One should be like a Socrates: even dying he is so tremendously excited. He is excited about death! His disciples cannot understand why he is so excited. They are crying, and he says: Stop crying! When I am gone you can cry; you will have all the time then. Right now don’t cry. I am entering into a totally new experience. I have never known death. Life I have known, so I don’t hanker for more life; I have known it already. I have lived long and I have lived in every possible way – good and bad, the way of the sinner and the way of the saint. I have lived all possibilities, I have exhausted all alternatives, so it is finished! Now I am excited about death, about what it is. I want to experience it, I want to go into it. Be quiet and be silent. And also meditate on my death: sooner or later you will die. Your master is dying – participate in his experience!
This is the way one should live and one should die - - but this type of intelligence cannot die, this intelligence is bound to conquer death. How can death destroy such intelligence? Impossible! Existence cannot be so unfair. Death destroys only stupid minds. Death cannot destroy intelligence – in fact it sharpens it, it enhances it, it gives it more colour, more depth, more integrity.
The really intelligent person lives his life in totality and lives his death also in totality. And through totality is transcendence.
Prem means love, june is Latin, it is from junius; it means young, youthful, fresh. Love is always young, it never becomes old. Its intrinsic quality is to be as fresh as dewdrops, as fresh as new lotus flowers.
The moment love starts becoming old, it is no more love. Love has disappeared; now you are only living in a memory, now it is nostalgia. But in fact it is no more there. If it is there, it is always young. And what do I mean by young? If love is there, you never think of the past; you never think of beautiful moments, love moments, of the past. One starts thinking of the past only when the present is pale compared to the past. When the present is no more so joyous, when the present is no more so alive, then one starts thinking of the past.
To think of the past is to become old. Only old people think of the past. Children think of the future, old people think of the past. The really young person lives in the moment, neither in the past nor in
the future; he lives in the present. And if one can live in the present, one remains young. The body will grow old, but one remains young.
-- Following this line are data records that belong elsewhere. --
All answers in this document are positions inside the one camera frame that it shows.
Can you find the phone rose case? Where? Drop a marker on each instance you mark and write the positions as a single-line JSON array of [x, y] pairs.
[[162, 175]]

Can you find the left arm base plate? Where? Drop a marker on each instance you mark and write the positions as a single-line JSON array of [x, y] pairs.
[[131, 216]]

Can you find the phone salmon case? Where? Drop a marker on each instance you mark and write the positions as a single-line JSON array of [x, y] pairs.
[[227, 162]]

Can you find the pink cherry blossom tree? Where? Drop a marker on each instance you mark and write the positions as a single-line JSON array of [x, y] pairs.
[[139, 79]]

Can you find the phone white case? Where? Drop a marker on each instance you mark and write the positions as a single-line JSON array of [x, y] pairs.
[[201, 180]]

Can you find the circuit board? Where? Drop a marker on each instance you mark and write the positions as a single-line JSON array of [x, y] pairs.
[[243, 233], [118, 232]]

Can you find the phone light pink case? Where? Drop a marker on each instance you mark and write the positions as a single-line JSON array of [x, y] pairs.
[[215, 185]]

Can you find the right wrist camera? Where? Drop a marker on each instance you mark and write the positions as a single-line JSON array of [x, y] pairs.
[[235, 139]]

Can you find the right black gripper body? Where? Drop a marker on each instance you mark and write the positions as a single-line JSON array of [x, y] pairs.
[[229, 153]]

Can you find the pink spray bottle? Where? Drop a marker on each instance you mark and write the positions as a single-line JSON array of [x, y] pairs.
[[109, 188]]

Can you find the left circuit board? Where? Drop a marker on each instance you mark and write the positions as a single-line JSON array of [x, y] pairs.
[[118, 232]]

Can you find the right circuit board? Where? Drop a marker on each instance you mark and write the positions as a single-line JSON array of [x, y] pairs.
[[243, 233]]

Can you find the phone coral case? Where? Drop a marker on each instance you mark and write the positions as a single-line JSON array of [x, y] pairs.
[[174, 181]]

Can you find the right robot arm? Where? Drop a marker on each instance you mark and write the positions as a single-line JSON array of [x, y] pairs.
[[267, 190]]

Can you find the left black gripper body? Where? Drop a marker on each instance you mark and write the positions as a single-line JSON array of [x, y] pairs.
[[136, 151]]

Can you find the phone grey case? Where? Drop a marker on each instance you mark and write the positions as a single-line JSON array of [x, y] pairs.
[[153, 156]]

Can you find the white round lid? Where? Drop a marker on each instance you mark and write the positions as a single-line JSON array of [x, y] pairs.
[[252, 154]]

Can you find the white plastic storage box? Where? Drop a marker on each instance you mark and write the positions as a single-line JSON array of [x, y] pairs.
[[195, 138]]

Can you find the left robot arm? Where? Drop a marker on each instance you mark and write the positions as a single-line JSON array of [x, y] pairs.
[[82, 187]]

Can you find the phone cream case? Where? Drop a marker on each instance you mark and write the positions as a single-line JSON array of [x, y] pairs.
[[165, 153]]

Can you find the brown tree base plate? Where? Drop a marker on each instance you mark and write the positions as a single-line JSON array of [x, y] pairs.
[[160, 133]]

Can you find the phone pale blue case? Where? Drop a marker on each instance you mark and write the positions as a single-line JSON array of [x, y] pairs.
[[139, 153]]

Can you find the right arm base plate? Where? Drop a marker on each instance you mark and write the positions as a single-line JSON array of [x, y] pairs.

To keep that quality of freshness always around oneself is to have lived rightly. People gather too much dust, too much memory, and people live either in the past or in the future. And both are non- existential: the past is no more, the future is not yet. The only reality that is, is this moment. Reality is always this-ness, such-ness. It is now, it is here.
To live in the now and the here is to know the depth of life, the height of life. It is unimaginable, it is incomprehensible. It is so mysterious that the more you know, the more mysterious it becomes. The more you know, the less you know it. And the person who lives in the present, of necessity lives in love; because life is so mysterious, how can you miss it ? How can you manage not to love it ? And vice versa: the person who loves lives in the present, because there is no other way for love to live. To love or to be in the present are the same, two sides of the same coin.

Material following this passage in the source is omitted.